Transcribe only the stretch of lines that opens with the line containing "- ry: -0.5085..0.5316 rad" and closes with the last line of the listing, skipping pictures.
----- Data records
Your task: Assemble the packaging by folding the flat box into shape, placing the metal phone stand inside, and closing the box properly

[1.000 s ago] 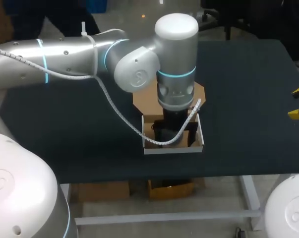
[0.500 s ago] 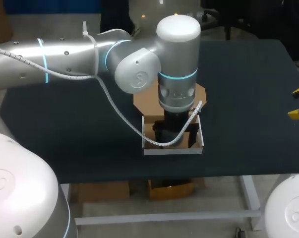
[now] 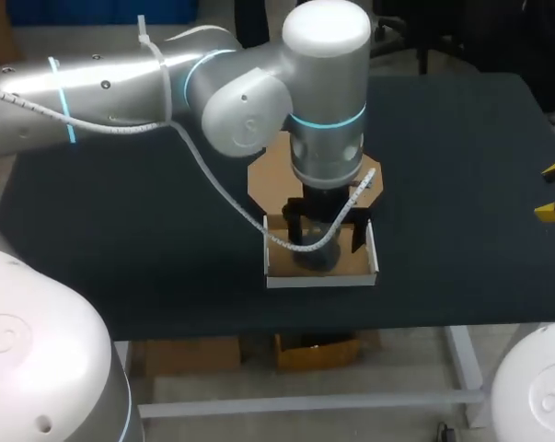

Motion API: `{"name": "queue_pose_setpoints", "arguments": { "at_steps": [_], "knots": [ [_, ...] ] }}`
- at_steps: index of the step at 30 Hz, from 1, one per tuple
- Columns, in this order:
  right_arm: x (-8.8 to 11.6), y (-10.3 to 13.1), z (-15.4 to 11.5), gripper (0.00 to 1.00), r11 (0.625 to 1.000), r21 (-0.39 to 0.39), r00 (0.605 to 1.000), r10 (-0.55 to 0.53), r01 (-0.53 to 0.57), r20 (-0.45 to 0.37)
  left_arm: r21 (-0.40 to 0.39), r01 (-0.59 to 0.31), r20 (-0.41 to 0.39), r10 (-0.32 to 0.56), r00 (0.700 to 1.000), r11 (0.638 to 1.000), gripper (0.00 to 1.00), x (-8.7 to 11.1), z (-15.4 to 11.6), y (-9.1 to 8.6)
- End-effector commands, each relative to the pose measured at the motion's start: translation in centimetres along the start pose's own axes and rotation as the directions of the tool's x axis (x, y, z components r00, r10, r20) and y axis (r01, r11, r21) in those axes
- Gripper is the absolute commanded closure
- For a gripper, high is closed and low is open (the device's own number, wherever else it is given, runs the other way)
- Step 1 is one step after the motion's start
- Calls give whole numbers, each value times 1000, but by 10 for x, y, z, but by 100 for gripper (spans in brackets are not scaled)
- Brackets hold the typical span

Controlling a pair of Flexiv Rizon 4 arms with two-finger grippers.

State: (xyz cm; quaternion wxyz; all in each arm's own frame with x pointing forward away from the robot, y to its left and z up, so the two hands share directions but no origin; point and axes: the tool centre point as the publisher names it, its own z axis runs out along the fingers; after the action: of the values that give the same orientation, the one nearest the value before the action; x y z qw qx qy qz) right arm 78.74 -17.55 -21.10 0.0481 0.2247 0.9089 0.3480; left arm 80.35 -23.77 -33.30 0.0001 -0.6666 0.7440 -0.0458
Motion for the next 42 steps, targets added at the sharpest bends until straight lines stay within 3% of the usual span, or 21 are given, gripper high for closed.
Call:
{"name": "queue_pose_setpoints", "arguments": {
  "at_steps": [1,12,21,35,42],
  "knots": [
    [1,0,-1,0,1000,0,1000,0,0,-1,20,-29,-27,30,999,999,0,-17,-25,-1],
    [1,0,-1,0,1000,0,1000,0,0,-1,58,-121,-112,127,986,991,0,-44,-60,-15],
    [1,0,-1,0,1000,0,1000,0,0,-1,105,-200,-183,216,959,974,0,-80,-83,-33],
    [1,0,-1,0,1000,0,1000,0,0,-1,146,-254,-287,287,914,956,0,-111,-87,-64],
    [1,0,-1,0,1000,0,1000,0,0,-1,186,-287,-354,337,873,940,0,-126,-81,-84]
  ]
}}
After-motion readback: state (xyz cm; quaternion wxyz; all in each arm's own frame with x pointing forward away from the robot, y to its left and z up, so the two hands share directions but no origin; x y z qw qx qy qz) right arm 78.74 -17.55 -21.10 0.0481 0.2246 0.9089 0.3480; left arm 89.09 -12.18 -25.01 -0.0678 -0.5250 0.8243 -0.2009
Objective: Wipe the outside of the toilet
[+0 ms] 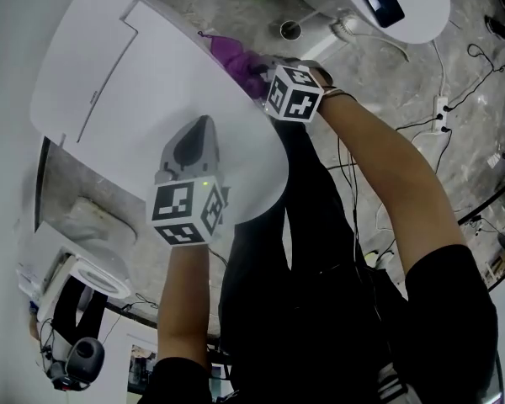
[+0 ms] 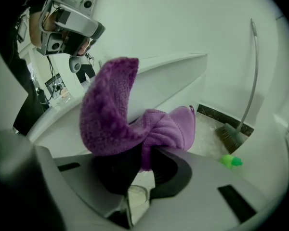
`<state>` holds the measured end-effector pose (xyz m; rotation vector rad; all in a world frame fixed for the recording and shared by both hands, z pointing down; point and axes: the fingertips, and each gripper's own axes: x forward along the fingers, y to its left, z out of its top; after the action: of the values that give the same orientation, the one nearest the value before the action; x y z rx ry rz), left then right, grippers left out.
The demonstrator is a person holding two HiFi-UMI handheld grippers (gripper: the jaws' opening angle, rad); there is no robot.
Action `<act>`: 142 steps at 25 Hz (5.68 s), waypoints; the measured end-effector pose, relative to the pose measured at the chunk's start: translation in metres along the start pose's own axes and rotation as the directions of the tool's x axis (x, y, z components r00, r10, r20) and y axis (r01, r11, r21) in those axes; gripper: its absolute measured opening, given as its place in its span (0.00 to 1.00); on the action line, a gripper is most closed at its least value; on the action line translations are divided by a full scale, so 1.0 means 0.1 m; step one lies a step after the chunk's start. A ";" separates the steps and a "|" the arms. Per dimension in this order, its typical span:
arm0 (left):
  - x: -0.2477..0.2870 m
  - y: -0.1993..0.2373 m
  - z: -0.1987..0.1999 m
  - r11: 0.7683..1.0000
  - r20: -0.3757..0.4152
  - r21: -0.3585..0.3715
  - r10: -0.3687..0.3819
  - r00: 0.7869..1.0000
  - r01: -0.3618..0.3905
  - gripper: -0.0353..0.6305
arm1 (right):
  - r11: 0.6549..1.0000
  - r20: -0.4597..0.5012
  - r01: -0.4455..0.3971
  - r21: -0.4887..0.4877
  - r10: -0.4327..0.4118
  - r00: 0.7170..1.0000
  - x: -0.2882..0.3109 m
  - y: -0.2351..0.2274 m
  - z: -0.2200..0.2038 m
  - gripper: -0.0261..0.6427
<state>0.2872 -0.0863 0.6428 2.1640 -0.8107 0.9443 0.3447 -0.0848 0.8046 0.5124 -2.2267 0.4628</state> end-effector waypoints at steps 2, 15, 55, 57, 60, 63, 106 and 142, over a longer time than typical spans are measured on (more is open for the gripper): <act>-0.09 -0.03 -0.17 1.000 -0.012 0.018 -0.012 1.000 0.013 0.06 | 1.000 -0.021 0.011 -0.002 -0.011 1.000 -0.03 0.15 -0.09 0.11; -0.34 -0.66 -1.14 0.999 -0.033 -0.012 -0.050 0.998 0.049 0.06 | 0.996 -0.046 0.077 0.048 -0.074 0.996 -0.26 1.06 -0.67 0.11; -2.26 -0.86 -4.12 0.939 0.038 -0.344 -0.008 0.999 0.021 0.06 | 0.888 -0.183 0.333 0.317 -0.288 0.940 -0.09 3.54 -0.97 0.11; -2.39 -0.66 -4.20 0.944 0.047 -0.329 0.002 0.999 0.013 0.06 | 0.874 -0.181 0.346 0.342 -0.300 0.936 0.04 3.66 -0.87 0.11; -2.55 -0.45 -4.25 0.940 0.059 -0.340 0.040 0.997 -0.018 0.06 | 0.861 -0.185 0.352 0.367 -0.303 0.935 0.09 3.77 -0.74 0.11; -2.68 -0.23 -4.36 0.936 0.063 -0.349 0.075 0.995 -0.048 0.06 | 0.862 -0.185 0.324 0.389 -0.272 0.945 0.18 3.98 -0.61 0.11; -3.07 2.05 -3.98 0.771 -0.004 -0.596 0.276 0.961 -0.224 0.06 | 0.483 -0.080 0.329 0.812 -0.465 0.882 2.03 3.59 1.93 0.11; -2.96 4.89 -2.42 0.939 0.035 -0.338 0.078 0.996 -0.062 0.06 | 0.031 -0.330 0.442 0.896 -0.621 0.711 3.01 1.85 3.40 0.11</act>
<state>-0.3312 -0.1222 0.6886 1.8760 -1.0001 0.7281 -0.1402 -0.1536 0.7934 2.0431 -1.3511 1.3814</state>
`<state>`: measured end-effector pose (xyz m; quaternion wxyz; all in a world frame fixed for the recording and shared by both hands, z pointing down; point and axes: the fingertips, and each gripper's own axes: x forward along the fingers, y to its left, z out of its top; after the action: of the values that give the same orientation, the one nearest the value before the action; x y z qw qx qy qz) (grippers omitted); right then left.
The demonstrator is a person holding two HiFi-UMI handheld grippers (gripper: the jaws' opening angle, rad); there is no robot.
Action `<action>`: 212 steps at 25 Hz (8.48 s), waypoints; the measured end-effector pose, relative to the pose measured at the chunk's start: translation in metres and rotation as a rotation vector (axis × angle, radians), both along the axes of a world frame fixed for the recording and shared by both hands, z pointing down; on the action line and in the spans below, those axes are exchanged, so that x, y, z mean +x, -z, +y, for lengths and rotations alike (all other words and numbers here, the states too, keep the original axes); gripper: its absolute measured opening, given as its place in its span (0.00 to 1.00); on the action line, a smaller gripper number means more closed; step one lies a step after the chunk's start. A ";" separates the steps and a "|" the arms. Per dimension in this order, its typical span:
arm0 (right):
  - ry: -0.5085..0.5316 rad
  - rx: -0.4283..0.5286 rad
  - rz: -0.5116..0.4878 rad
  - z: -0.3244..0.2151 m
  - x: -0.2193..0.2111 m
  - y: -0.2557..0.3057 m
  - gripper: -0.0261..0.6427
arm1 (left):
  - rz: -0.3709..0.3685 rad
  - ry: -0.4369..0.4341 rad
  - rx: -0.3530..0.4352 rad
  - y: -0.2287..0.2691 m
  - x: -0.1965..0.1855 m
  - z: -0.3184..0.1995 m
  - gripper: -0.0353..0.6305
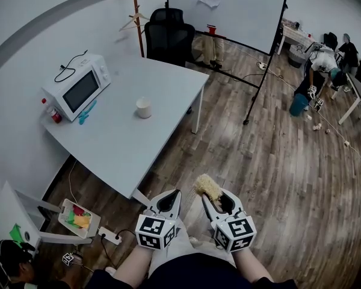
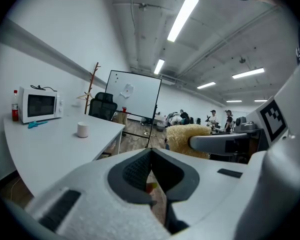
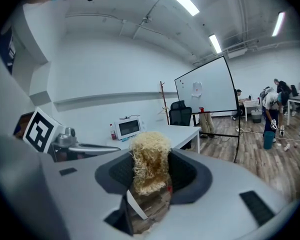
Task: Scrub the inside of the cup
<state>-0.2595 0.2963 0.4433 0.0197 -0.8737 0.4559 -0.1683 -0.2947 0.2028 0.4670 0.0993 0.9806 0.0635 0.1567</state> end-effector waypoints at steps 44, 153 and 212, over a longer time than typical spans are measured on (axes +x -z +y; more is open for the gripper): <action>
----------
| Response |
  - ry: -0.5085..0.5316 rad
  - rx: -0.4283..0.5286 rad
  - rz: -0.5116..0.4878 rad
  - z: -0.3244..0.2151 m
  - x: -0.2193..0.2111 m
  - y: -0.2557..0.3057 m
  - gripper: -0.0261..0.6427
arm1 (left):
  - rz: -0.3709..0.3685 rad
  - ry: -0.4369..0.4341 rad
  - rx: -0.3530..0.4352 rad
  - y: -0.2287..0.2691 m
  - x: -0.1965..0.1855 m
  - z: -0.3184..0.1995 m
  - gripper: -0.0353..0.6305
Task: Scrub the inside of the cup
<state>-0.2595 0.2963 0.4433 0.0197 -0.8737 0.4559 -0.1683 -0.2947 0.2028 0.4670 0.0993 0.9806 0.0635 0.1567</state> end-effector waypoints at steps 44, 153 and 212, over a longer time than typical spans are measured on (axes +x -z +y; more is open for the gripper): <action>

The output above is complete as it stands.